» Records shown
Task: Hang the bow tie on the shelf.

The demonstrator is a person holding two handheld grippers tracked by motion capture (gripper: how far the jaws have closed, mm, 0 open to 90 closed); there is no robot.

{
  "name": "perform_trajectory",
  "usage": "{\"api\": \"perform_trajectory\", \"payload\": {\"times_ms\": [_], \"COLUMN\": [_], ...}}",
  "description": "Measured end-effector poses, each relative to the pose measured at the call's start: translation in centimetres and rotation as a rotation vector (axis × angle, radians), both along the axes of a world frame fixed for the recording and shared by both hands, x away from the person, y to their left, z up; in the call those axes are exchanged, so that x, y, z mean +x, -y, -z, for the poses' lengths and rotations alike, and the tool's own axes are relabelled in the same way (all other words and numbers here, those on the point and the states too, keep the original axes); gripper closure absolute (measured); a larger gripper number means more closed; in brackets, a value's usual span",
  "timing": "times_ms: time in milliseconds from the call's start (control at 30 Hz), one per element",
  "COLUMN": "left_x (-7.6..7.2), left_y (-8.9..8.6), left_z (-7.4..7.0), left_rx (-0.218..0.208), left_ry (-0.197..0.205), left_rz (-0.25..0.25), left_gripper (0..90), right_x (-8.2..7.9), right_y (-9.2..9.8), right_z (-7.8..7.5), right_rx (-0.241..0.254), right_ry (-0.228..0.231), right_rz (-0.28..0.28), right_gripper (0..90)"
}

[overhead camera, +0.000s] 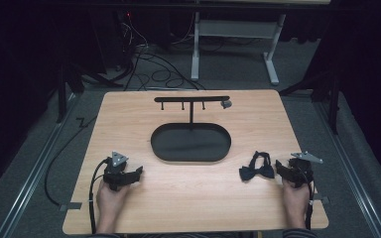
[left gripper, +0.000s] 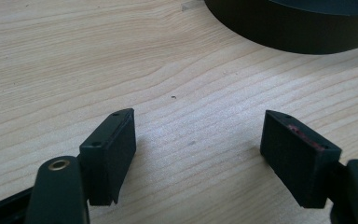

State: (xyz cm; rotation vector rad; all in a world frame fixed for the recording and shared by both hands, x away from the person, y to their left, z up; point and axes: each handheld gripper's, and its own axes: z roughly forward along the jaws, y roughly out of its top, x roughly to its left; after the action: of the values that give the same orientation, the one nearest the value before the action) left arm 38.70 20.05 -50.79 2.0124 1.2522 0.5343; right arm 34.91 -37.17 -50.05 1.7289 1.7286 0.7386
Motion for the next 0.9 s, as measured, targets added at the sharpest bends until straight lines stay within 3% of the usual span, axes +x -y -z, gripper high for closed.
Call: {"api": "perform_trajectory", "payload": {"times_ms": [667,900], "left_x": [0.00,0.00], "left_y": [0.01,0.03], "left_z": [-0.01,0.00], "left_rx": [0.001,-0.001], "left_ry": [0.000,0.001], "left_rz": [0.000,-0.002], "left_gripper": [27.1,27.1], "right_x": [0.09,0.12], "right_y": [-0.02,0.03], "right_z": [-0.01,-0.04], "right_rx": [0.003,0.014], "right_ry": [0.000,0.005], "right_rz": [-0.020,-0.020], "right_gripper": [46.7,52.7]}}
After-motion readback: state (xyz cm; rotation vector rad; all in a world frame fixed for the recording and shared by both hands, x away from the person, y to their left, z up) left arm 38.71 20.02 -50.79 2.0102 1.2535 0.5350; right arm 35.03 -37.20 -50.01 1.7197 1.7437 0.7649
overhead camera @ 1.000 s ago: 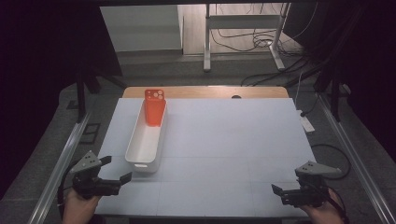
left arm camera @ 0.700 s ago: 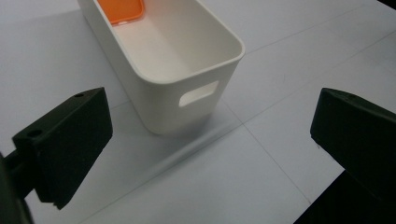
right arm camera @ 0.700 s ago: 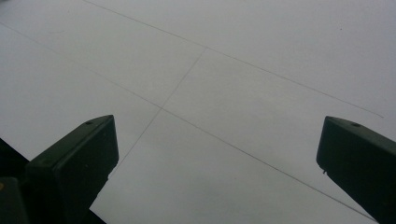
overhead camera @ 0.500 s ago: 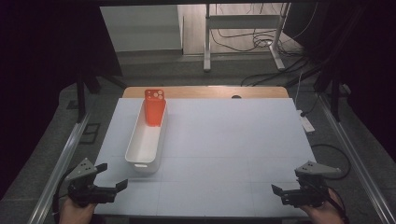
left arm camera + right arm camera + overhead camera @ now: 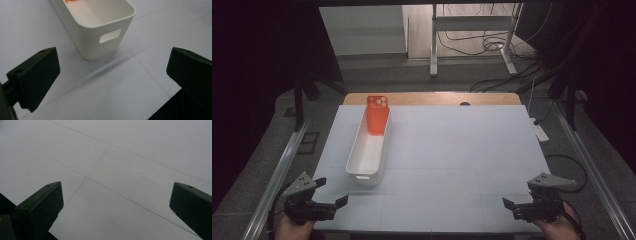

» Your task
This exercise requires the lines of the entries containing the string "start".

» The answer
  "description": "Measured end-effector poses, each relative to the pose measured at the call's start: translation in centimetres and rotation as a rotation vector (axis × angle, radians), both along the axes of a world frame fixed for the recording and shared by both hands, x away from the person, y to their left, z up; in the call those axes are exchanged, so that x, y, z mean +x, -y, -z, for the poses' lengths and rotations alike, and the tool's own axes are relabelled in the same way (all other words and numbers here, those on the point and the states too, keep the original axes); gripper closure absolute (measured); a larger gripper number means more closed; in brackets, a value's usual span",
  "timing": "times_ms: time in milliseconds from the call's start (control at 30 Hz), one per element",

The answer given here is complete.